Sentiment Analysis with VADER

Sentiment analysis (also known as opinion mining ) refers to the use of natural language processing, text analysis, computational linguistics to systematically identify, extract, quantify, and study affective states and subjective information. [1] In short, Sentiment analysis gives an objective idea of whether the text uses mostly positive, negative, or neutral language. [2]

Sentiment analysis software can assist estimate people opinion on the events in finance world, generate reports for relevant information, analyze correlation between events and stock prices.


Image by Gino Crescoli from Pixabay

The problem

In this post we investigate how to extract information about company and detect its sentiment. For each text sentence or paragraph we will detect its positivity or negativity by calculating sentiment score. This also called polarity. Polarity in sentiment analysis refers to identifying sentiment orientation (positive, neutral, and negative) in the text.

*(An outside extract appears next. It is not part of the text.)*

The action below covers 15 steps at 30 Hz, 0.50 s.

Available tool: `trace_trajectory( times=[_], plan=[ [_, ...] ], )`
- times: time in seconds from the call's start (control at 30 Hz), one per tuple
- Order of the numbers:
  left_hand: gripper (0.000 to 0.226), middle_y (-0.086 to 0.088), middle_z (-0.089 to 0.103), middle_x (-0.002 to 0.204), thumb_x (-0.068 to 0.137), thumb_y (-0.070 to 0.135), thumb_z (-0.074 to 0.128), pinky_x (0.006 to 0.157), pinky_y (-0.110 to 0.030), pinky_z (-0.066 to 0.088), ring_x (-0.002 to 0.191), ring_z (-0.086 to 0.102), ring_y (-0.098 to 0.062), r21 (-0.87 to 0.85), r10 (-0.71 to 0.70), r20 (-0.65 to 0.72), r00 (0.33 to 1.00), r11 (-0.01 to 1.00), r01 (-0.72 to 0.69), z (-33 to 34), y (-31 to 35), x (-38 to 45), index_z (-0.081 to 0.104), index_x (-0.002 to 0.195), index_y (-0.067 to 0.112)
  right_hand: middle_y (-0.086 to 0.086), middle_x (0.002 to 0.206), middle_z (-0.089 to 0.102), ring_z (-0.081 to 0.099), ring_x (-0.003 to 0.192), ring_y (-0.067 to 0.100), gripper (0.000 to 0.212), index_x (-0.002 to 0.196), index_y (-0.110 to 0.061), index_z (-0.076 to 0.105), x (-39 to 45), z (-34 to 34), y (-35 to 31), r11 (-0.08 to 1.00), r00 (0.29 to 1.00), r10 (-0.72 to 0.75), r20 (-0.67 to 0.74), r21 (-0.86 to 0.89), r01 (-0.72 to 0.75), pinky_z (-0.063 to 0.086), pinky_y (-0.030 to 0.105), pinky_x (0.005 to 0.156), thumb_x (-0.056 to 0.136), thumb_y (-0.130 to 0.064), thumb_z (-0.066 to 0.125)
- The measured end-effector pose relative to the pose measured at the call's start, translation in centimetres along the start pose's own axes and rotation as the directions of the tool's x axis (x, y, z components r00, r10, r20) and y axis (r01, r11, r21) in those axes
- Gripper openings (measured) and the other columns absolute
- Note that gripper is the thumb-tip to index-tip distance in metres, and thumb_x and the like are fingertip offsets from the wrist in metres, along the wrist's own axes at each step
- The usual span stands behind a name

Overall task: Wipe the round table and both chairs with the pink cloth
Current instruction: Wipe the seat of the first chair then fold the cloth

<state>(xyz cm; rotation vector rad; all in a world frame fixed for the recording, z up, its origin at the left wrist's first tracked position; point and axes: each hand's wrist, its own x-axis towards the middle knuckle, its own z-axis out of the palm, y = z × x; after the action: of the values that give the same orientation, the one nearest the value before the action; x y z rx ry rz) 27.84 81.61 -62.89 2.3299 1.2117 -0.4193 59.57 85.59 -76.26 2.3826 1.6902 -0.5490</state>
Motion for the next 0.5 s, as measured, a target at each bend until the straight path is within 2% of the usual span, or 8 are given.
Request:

Given the list of companies we want to find polarity of sentiment in the text that has names of companies from the list. Below is the description how it can be implemented.

Getting Data

We will use google to collect data. For this we search google via script for documents with some predefined keywords.
It will return the links that we will save to array.

try: 
    from googlesearch import search 
except ImportError:  
    print("No module named 'google' found") 
  
# to search 
query = "financial_news Warren Buffett 2019"

links=[]  
for j in search(query, tld="co.in", num=10, stop=10, pause=6): 
    print(j) 
    links.append(j)

Preprocessing

After we got links, we need get text documents and remove not needed text and characters. So in this step we remove html tags, not valid characters. We keep however paragraph tags. Using paragraph tag we divide text document in smaller text units. After that we remove p tags.

para_data=[]


def get_text(url):
   print (url) 
   
   try:
      req  = requests.get(url, timeout=5)
   except: 
      return "TIMEOUT ERROR"  
  
   data = req.text
   soup = BeautifulSoup(data, "html.parser")
   
     
   paras=[]
   paras_ = soup.find_all('p')
   filtered_paras= filter(tag_visible, paras_)
   for s in filtered_paras:
       paras.append(s)
   if len(paras) > 0:
      for i, para in enumerate(paras):
           para=remove_tags(para)
           # remove non text characters
           para_data.append(clean_txt(para))

Calculating Sentiment

Now we calculate sentiment score using VADER (Valence Aware Dictionary and sEntiment Reasoner) VADER is a lexicon and rule-based sentiment analysis tool that is specifically attuned to sentiments.[3] Based on calculated sentiment we build plot. In this example we only build plot for first company name which is Coca Cola.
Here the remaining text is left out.